Assignment:
Nothing should be omitted: restate the full listing word for word.

Data provided:
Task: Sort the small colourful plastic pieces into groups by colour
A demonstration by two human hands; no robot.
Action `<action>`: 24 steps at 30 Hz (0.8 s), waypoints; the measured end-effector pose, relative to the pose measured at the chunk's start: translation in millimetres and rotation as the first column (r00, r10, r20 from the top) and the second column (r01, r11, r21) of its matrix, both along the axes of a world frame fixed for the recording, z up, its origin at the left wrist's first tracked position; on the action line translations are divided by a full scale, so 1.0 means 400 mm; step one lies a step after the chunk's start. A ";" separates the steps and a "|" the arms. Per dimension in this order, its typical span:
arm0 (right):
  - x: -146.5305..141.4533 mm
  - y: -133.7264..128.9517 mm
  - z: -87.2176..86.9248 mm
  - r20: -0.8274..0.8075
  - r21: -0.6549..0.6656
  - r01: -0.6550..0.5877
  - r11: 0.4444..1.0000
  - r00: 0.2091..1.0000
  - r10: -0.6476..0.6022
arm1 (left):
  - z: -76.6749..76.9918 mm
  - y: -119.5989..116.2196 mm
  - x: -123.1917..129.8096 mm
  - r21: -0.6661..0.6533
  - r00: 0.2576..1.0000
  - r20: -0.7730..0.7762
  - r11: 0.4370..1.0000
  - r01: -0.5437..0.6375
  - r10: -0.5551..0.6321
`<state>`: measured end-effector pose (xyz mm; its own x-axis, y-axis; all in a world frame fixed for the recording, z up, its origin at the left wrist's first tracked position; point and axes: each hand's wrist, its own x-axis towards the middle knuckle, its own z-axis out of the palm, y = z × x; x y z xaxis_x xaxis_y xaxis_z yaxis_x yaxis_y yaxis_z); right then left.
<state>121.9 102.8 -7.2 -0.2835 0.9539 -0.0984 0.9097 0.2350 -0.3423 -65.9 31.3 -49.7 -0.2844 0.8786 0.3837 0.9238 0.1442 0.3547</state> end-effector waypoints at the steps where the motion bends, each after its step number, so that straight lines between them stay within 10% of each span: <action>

Answer:
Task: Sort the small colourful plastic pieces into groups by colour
A demonstration by two human hands; no robot.
Action `<action>`: 24 steps at 30 Hz (0.8 s), waypoints; the measured end-effector pose, relative to the pose measured at the chunk's start: translation in millimetres and rotation as the first column (r00, r10, r20 from the top) and the second column (r01, r11, r21) of its matrix, both along the axes of a world frame fixed for the recording, z up, its origin at the left wrist's first tracked position; on the action line translations are divided by a full scale, so 1.0 means 400 mm; step one lies a step after the chunk's start. A ";" separates the steps and a "|" the arms. Per dimension in this order, its typical span:
arm0 (right):
  - x: -146.5305..141.4533 mm
  - y: -133.7264..128.9517 mm
  - z: -87.2176..86.9248 mm
  - r20: -0.8274..0.8075
  - r21: -0.6549..0.6656
  - r01: -0.6550..0.5877
  - r11: 0.4444..1.0000
  - r00: 0.2091..1.0000
  - r10: -0.6476..0.6022
arm1 (left):
  - z: -76.6749..76.9918 mm
  - y: -119.5989..116.2196 mm
  - x: -123.1917..129.8096 mm
  - r21: -0.6661..0.6533
  - r00: 0.2576..1.0000
  - r20: -0.7730..0.7762
  - r11: 0.4370..1.0000
  - r01: -0.5437..0.6375
  - r10: -0.5551..0.6321
`<state>`: measured end-effector pose (xyz mm; its own x-axis, y-axis; all in a world frame fixed for the recording, z up, its origin at the left wrist's first tracked position; point and axes: each hand's wrist, its own x-axis towards the middle knuckle, its own z-axis out of the palm, y = z × x; x y z xaxis_x xaxis_y xaxis_z yaxis_x yaxis_y yaxis_z); right then left.
<state>121.9 102.8 -7.2 -0.2835 0.9539 -0.0984 0.9097 0.2350 -0.3423 -65.9 31.3 -49.7 -0.2844 0.8786 0.3837 0.9238 0.1442 0.3547</state> end-effector waypoints at the steps where the motion bends, each after its step number, so that straight lines between them stay within 10% of each span: <action>

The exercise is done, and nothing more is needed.